The Catalan word eixalada (from the verb eixalar) means "cut". This toponym, and others like it (Xalada, Lassada), is fairly common in northern Catalonia and refers to steep places.

The most likely origin of the toponym Eixalada is the Latin verb caelare ("to cut") with the prefix ex. Other etymologies have been proposed, based on the topography and characteristics of the place: based on acquis ("waters"), exire ("to go out", the place is at the exit of a defile), scala ("ladder", stepped ascent, which corresponds to the current name of Graus), or laxicare ("to let go"). The presence of thermal springs has also led some authors to associate the name with the verb exhalare ("to exhale").

The monastery is named Saint-André because it is dedicated to Andrew the Apostle, one of Jesus' first disciples.

== History ==

=== Context ===
During the late seventh and early ninth centuries, Charlemagne's troops succeeded in driving back the Saracens (Muslims) south of the Pyrenees. To reinforce the newly conquered territories, Charlemagne founded the Spanish March, a group of counties linked to the emperor. In the Catalan counties to the east of the Pyrenees, numerous monasteries were founded to clear, populate and manage these new territories under Frankish rule, and to propagate and strengthen the Christian faith.

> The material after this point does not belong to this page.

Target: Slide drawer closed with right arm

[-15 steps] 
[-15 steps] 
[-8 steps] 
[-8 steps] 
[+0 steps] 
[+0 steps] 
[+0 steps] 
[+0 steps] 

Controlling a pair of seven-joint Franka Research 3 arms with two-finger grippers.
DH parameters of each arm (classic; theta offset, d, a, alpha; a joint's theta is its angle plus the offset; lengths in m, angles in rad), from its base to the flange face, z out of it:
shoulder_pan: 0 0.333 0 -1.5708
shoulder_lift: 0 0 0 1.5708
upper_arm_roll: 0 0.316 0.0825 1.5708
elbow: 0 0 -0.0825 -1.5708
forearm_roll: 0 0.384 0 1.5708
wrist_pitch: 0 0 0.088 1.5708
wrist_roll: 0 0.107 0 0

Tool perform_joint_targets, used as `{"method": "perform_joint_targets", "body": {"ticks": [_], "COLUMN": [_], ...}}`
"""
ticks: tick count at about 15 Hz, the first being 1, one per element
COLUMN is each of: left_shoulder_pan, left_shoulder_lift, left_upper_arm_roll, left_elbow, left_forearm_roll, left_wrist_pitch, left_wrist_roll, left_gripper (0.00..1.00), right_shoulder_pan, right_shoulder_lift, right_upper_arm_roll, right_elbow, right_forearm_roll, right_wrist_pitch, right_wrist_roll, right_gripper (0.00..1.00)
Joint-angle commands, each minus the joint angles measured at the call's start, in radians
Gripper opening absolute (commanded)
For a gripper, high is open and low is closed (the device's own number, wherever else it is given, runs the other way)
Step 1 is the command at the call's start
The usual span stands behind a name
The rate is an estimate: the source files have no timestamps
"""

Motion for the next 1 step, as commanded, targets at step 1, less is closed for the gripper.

These monasteries grew, when they could, thanks to donations, land purchases, and the privileges granted to them by the Carolingian kings in texts known as diplomas. Seventeen Catalan monasteries received royal diplomas during the ninth century. In many cases, these monasteries had modest and difficult beginnings, and many failed and disappeared.

=== Family foundation ===
The first text to mention Saint-André d'Eixalda dates back to 840 or 841, when a group of fourteen people from the same family donated an inheritance of a farm (vilar) named Paulià, which they had inherited from their grandparents or earlier (the land may have been in the family for over a hundred years). This could be the founding text of the monastery. The names of the donors are mentioned in the document: Erall, Adanasinda, Forídia, Adesinda, Major, Goteleba, Quideberga, Quixilo, Alexandre, Vurili, Tructulf, Vuló as well as the priests Comendat and Argemir. Tructulf is mentioned as a monk, along with another man called Concés. A man named Comendat is later mentioned as abbot, although it's not entirely clear whether this is the same person as the donor. The monastery was probably originally made up of the monks Tructulf and Concés and the priest Comendat.

In its early days, the monastery of Saint Andrew of Eixalada was essentially a family enterprise, living modestly, its only possessions being the Vilar Paulià and some scattered lands. This situation hardly changed until 854.

=== Expansion ===
In July 854, although their motives are unknown (they could have founded their own monastery elsewhere), several much wealthier monks from Urgell moved into the Saint-André d'Eixalada monastery, making substantial donations. These included Protasius (sometimes called Protais in French, or Protasi in Catalan), who held the title of archpriest, along with three priests: Sanctiol (or Sanctiolus), Recesvind (or Recceswindus) and Victor, monk Atila and subdeacon Baro. They agree to abide by the rules of the community, but their gift comes with several limitations. They retain usufruct and become each other's heirs: on the death of one of the newcomers, it is his companions who inherit the property, not the monastery. Should they decide to leave the monastery, they would take their property with them. The monastery would only definitively inherit these gifts, according to this agreement, on the death of the last of these donors.

Donations of land, money, tools and livestock were substantial. The richest donor was Protasius. He obtained the status of conversus, which set him apart from the other occupants of the monastery. He kept in his personal estate a sum of money and a piece of land at Cuxa, further down the valley, as well as great freedom in the use of his possessions.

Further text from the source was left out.